Naquele dia, o que ocorreu foi que a organização do jogo, que já era num estádio que não deveria receber uma partida daquele tamanho, simplesmente colocou a torcida do Liverpool no menor setor do estádio. Os policiais, completamente desacostumados a situações daquelas, simplesmente abriram os portões para a entrada da multidão, o que causou superlotação, empurra empurra e 97 mortes, além de mais de 700 feridos. Se esperava do parlamento que se culpassem os responsáveis, mas mais uma vez ele atuou contra a cidade e colocou a culpa da tragédia no vandalismo dos torcedores dos Reds, no conhecido "Relatório Taylor" que naquele dia não tinham absoluta culpa nenhuma. A injustiça reverberou em toda a cidade de Liverpool e rompeu de vez qualquer tipo de simpatia da cidade ao parlamento em Londres. O desastre acabou unindo até os rivais Everton e Liverpool.
 

A tragédia de Hillsborough acabou sendo usada como bode expiatório para diversas mudanças estruturais nos estádios britânicos, algumas bem vindas e outras exageradas. Mesmo que algumas dessas mudanças estruturais tenham sido positivas, as famílias atingidas pela tragédia, o que inclui a do ídolo do Liverpool Steven Gerrard, que perdeu um primo naquela tarde, lutaram desde a finalização do caso contra a sentença de culpa em cima das 97 vítimas. Foram 20 anos de luta para que o caso fosse reaberto e obviamente a culpa fosse atribuída a organização da partida e ao próprio governo, que teve de indenizar todas as famílias vitimadas pelo que ocorreu.

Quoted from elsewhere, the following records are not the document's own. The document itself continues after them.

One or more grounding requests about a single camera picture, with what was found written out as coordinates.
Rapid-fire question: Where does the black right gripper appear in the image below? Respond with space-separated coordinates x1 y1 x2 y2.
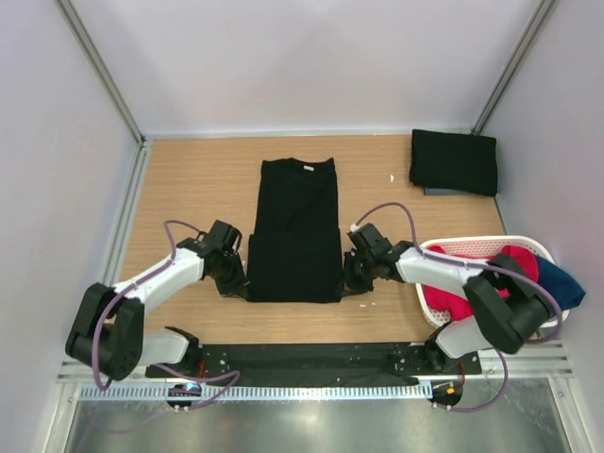
337 250 378 297

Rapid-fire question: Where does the black t shirt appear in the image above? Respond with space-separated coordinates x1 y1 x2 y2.
246 158 344 303
409 129 498 197

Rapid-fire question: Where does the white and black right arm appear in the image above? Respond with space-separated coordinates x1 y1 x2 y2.
344 224 561 374

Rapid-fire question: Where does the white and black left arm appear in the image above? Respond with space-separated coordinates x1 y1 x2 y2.
65 220 247 391

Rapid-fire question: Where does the white laundry basket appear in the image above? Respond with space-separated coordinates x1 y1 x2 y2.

Hoje, 33 anos depois do ocorrido, ainda que não se precise mais buscar justiça como antes, a campanha "Justice for the 97" nunca terminará, para que sempre sejam lembradas as vidas perdidas naquele dia e para que nunca mais ocorra algo do tipo. Em um momento onde muitos querem afirmar que o futebol e a política não se juntam, é preciso lembrar da forma como a política simplesmente interviu num caso óbvio de negligência para culpar os torcedores e fazer "a corda estourar no lado mais fraco". 

Culturalmente e socialmente, nem mesmo a mudança da sentença e a anulação do Relatório Taylor mudaram a rixa entre Liverpool e o governo central em Londres. Recentemente, a torcida dos Reds vaiou massivamente "God Save the Queen" na final da Copa da Liga contra o Chelsea. Há alguns anos, a torcida dos Reds exibiu orgulhosamente uma faixa afirmando que "não somos ingleses, somos scousers (termo para quem é da região do Merseyside)". O que importa, porém, neste dia 15 de abril, é relembrar todas as vítimas de uma tragédia que poderia ter sido evitada. Que os 97 jamais sejam esquecidos em nossa memória e essa frase vale para qualquer um que goste de futebol, em qualquer lugar do mundo.